Exercise goal: From the data that follows, set down exactly the lines from the one with "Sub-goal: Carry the" through the one with "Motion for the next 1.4", counting both. Pictures stay out.

** Opening Exercise input block **

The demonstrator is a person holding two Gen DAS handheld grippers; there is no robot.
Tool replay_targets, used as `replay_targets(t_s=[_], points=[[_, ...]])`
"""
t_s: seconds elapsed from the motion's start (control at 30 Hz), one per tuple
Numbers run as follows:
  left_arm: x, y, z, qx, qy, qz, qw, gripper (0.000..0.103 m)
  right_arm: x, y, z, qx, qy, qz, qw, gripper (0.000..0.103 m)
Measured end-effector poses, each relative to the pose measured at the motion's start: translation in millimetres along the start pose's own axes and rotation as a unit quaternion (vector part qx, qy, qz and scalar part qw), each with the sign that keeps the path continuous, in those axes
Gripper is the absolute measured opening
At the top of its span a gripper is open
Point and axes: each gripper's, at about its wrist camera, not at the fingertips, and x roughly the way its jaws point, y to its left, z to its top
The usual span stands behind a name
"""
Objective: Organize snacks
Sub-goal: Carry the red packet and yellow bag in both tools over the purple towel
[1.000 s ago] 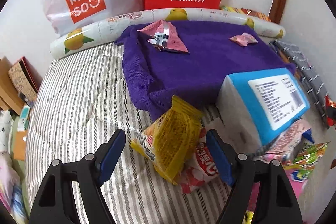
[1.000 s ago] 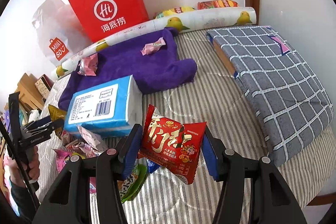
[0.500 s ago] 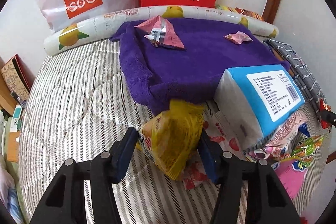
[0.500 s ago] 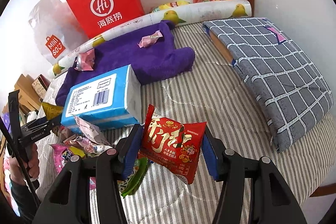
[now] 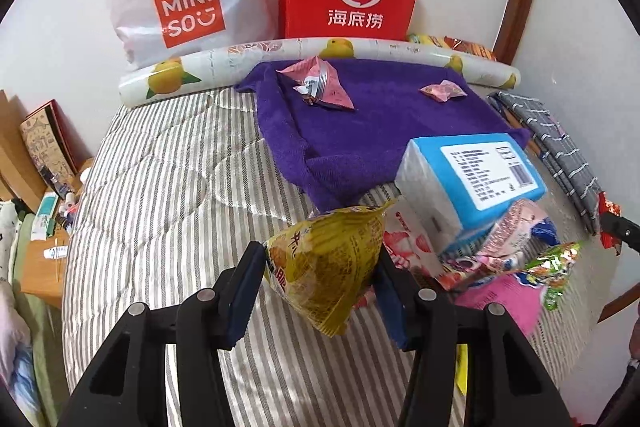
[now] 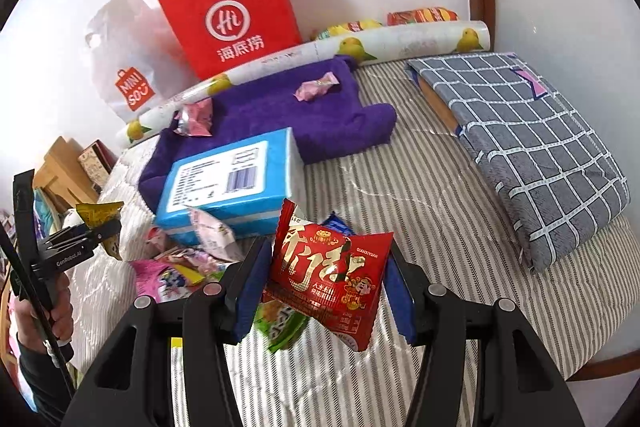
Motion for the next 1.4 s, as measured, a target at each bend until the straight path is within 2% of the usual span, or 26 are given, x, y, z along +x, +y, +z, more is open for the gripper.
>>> replay_targets(t_s=[0.47, 0.73, 1.03, 1.4], points=[[-52.1, -41.5, -11.9, 0.006, -0.008, -0.048, 0.9988, 0.051, -31.4, 21.3, -18.3, -0.028, -0.003, 0.024, 0.999, 0.055], [-75.0, -72.2, -1.8, 0.021, -0.02, -0.074, 0.9968, 0.051, -43.7, 34.7, -12.9, -0.04, -0.005, 0.041, 0.998, 0.055], [-83.0, -87.5, 25.6, 0.026, -0.03, -0.099, 0.9943, 0.051, -46.0, 46.9, 8.4, -0.054, -0.015, 0.054, 0.997, 0.055], [-65.2, -89.5, 55.3, 0.01, -0.024, -0.114, 0.9932, 0.051, -30.6, 52.3, 39.4, -0.061, -0.016, 0.063, 0.996, 0.055]])
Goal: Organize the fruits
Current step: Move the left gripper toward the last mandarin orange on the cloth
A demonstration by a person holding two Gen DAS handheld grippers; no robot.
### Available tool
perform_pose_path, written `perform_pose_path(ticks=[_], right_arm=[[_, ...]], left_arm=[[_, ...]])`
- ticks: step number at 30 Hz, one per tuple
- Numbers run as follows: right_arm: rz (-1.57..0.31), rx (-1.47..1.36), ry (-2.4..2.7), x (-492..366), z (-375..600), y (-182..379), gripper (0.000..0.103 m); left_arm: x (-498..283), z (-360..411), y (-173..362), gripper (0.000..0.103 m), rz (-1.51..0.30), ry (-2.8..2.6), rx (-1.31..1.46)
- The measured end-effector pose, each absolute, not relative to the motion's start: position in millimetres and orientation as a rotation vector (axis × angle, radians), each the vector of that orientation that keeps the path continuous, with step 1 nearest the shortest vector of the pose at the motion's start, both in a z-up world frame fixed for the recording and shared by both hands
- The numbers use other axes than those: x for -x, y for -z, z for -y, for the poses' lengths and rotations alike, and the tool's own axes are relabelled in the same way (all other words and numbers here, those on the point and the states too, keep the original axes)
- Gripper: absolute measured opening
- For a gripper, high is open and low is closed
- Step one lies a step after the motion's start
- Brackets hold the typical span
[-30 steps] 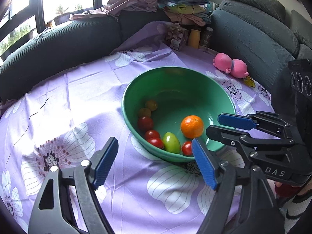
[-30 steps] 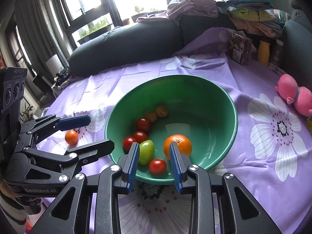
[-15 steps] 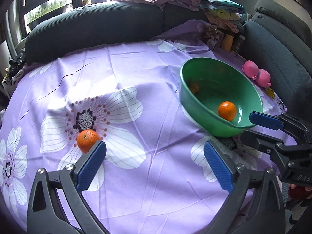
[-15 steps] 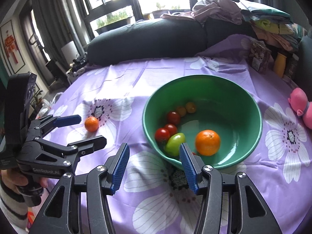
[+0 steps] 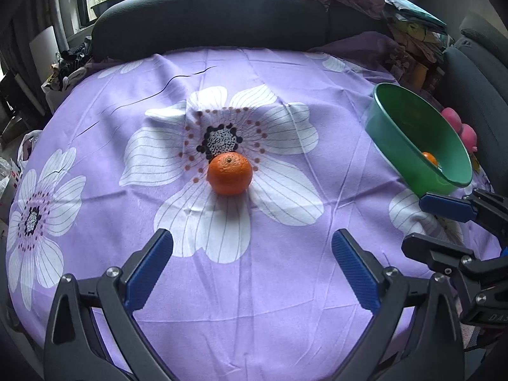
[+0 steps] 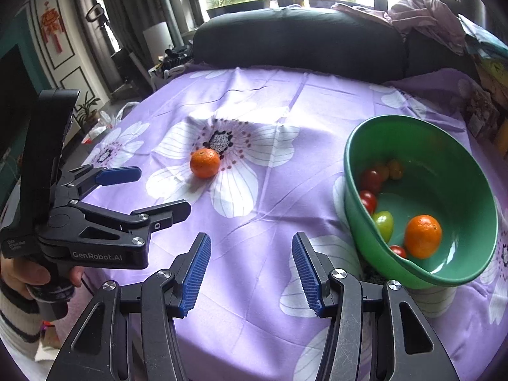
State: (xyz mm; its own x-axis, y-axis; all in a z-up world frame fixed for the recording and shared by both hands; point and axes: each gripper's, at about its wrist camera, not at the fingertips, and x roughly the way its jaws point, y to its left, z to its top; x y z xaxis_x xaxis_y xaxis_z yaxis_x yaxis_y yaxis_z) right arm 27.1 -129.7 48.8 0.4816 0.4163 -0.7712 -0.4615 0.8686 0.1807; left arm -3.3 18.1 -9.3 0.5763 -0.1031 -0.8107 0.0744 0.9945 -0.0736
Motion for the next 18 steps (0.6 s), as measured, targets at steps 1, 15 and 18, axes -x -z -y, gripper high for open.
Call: perform_pose_path(ticks=[1,15,18], right_arm=[[-0.927,0.058,-0.538,-28.1,127.2,-47.8,0.054],[-0.968,0.088,-0.553,-51.7,101.0,-33.8,0.054],[-0.979,0.097,-0.560,-58.5,95.1,-29.9,0.054]], left_arm=[[3.3,-20.3,10.6,0.101,-0.953,0.100,0.038],[-12.9,-42.2,20.6,0.101,-0.957,0.103,0.087],[-16.8,-47.0,20.0,0.101,-0.949,0.115,0.102]])
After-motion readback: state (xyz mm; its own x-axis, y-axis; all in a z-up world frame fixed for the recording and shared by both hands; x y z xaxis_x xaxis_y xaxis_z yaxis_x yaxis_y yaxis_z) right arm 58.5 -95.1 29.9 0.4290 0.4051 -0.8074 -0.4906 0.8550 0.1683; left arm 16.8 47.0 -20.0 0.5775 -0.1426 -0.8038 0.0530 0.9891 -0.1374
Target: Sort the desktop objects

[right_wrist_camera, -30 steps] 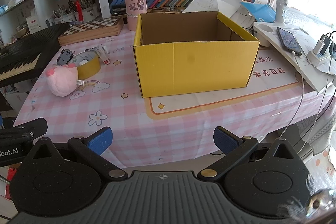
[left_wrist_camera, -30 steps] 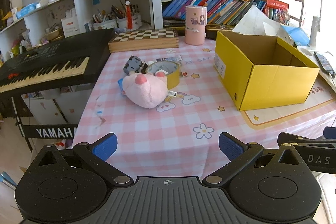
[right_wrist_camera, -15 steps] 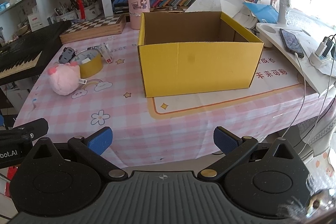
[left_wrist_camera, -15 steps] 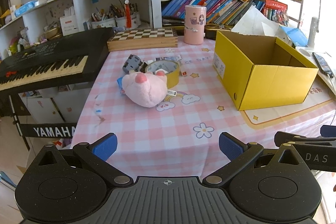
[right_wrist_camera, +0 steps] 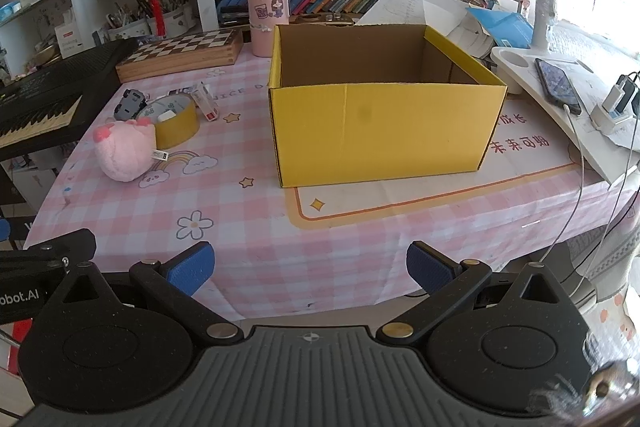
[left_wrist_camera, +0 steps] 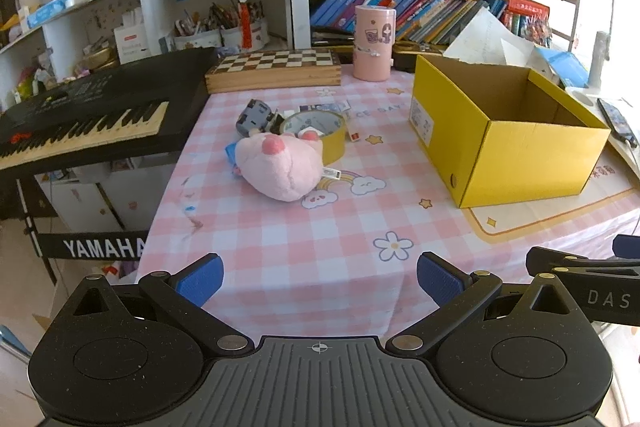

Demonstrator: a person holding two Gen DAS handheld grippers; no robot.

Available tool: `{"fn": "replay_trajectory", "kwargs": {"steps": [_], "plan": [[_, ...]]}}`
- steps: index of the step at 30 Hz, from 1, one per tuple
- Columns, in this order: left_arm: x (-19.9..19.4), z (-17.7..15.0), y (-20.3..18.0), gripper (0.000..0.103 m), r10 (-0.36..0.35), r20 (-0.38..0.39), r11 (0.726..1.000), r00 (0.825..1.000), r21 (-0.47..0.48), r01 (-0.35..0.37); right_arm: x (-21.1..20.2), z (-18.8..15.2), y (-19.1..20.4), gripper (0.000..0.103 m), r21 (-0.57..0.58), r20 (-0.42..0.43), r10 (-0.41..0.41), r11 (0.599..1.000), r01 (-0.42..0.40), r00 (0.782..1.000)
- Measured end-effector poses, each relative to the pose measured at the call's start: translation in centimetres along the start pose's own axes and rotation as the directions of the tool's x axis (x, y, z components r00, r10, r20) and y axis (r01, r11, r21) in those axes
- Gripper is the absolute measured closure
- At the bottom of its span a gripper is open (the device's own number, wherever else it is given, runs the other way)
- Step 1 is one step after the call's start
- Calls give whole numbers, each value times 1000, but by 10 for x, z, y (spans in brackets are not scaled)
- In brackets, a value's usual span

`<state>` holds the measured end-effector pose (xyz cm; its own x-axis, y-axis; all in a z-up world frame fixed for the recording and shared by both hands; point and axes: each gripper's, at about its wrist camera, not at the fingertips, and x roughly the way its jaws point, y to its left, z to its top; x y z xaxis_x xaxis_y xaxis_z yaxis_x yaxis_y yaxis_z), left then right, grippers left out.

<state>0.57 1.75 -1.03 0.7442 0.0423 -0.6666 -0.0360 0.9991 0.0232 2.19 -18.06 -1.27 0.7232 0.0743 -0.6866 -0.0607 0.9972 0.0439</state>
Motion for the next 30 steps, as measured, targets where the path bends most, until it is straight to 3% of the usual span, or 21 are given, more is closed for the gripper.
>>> {"fn": "replay_trajectory", "kwargs": {"steps": [8, 17, 22, 30], "plan": [[-3, -1, 8, 0, -18, 11, 1000, 1000, -8, 19, -1, 3, 10, 2, -14, 5, 25, 1000, -24, 1000], [-5, -2, 29, 0, 21, 13, 997, 1000, -70, -20, 1, 10, 32, 4, -73, 6, 73, 995, -72, 997], [-3, -4, 35, 0, 33, 1, 994, 999, -103, -32, 5, 12, 44, 19, -114, -12, 102, 988, -103, 995], [7, -8, 43, 0, 51, -34, 988, 998, -142, -56, 17, 15, 56, 27, -160, -42, 146, 976, -150, 988]]}}
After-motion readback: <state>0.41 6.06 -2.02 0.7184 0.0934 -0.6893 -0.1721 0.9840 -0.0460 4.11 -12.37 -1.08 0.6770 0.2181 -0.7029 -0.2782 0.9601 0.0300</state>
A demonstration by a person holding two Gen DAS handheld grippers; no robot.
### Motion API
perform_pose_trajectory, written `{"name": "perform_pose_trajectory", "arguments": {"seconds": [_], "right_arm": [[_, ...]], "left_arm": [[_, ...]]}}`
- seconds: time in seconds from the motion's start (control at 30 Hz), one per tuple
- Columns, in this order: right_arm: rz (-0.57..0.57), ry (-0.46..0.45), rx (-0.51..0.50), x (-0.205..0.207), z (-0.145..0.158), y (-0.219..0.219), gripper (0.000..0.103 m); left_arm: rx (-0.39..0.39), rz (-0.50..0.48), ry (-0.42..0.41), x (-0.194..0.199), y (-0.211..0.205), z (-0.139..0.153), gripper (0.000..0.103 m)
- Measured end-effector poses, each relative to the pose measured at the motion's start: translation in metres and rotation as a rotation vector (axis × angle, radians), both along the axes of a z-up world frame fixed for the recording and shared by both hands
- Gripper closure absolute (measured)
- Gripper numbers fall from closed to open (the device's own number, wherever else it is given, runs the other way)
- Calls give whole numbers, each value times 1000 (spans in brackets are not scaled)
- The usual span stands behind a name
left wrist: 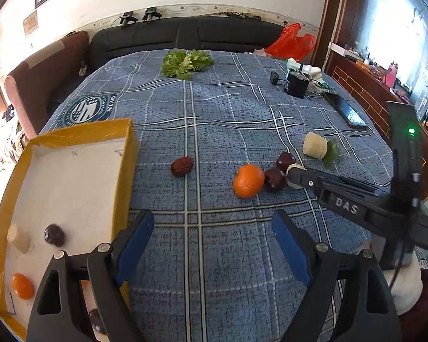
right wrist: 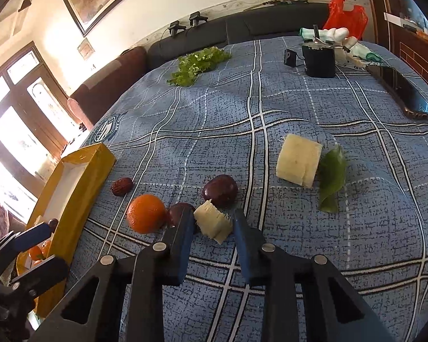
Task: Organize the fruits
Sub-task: 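Grasp an orange with the left tool while the right tool grasps the white cube, then carry the orange and white cube over the tray and open both tools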
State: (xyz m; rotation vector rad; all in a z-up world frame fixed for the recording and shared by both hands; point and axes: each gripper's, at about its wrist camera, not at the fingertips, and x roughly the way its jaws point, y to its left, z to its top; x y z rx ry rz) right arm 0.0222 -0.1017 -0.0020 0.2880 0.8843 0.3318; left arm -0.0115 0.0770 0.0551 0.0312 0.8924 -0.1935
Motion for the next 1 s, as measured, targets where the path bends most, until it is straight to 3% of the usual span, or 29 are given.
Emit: {"name": "perform_pose_trajectory", "arguments": {"seconds": [0.3, 0.43, 0.5, 0.53, 0.77, 1.0], "right_arm": [[-38, -5, 62, -4, 5, -18, 72], [-33, -5, 73, -5, 6, -18, 72], [-30, -6, 72, -5, 6, -17, 72], [-30, -4, 71, -5, 6, -17, 72], [-29, -15, 66, -6, 7, -17, 72], [-9, -55, 77, -14, 15, -13, 72]], "left_arm": [[57, -54, 52, 48, -31, -32, 20], [23, -64, 83, 59, -33, -44, 44], [-21, -64, 112, 64, -30, -51, 71], [-21, -54, 103, 65, -30, -51, 73], [-48, -13, 65, 51, -19, -41, 74], [-96, 36, 9, 15, 6, -11, 74]]}}
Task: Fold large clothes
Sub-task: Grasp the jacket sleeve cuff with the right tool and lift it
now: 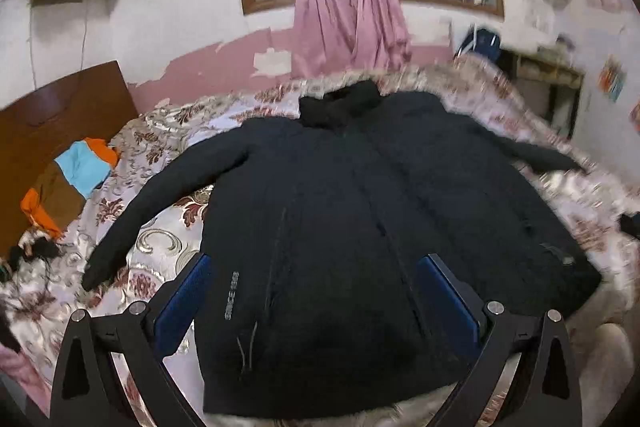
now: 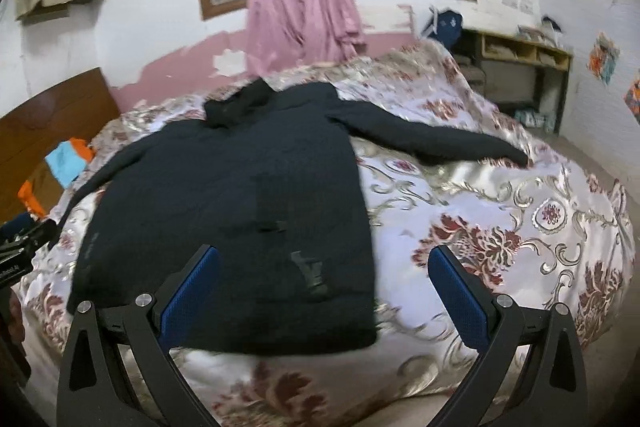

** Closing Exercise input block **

Task solution:
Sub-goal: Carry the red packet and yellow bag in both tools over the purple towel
[1.000 s ago] 
[1.000 s ago] 
[0.500 s ago] 
[0.500 s ago] 
[now] 
[now] 
Motion for the next 1.4 s, as measured, a target at each bend until the straight path is within 2% of the usual span, or 26 are given, x, y, z along +x, +y, +z, more is open for the gripper.

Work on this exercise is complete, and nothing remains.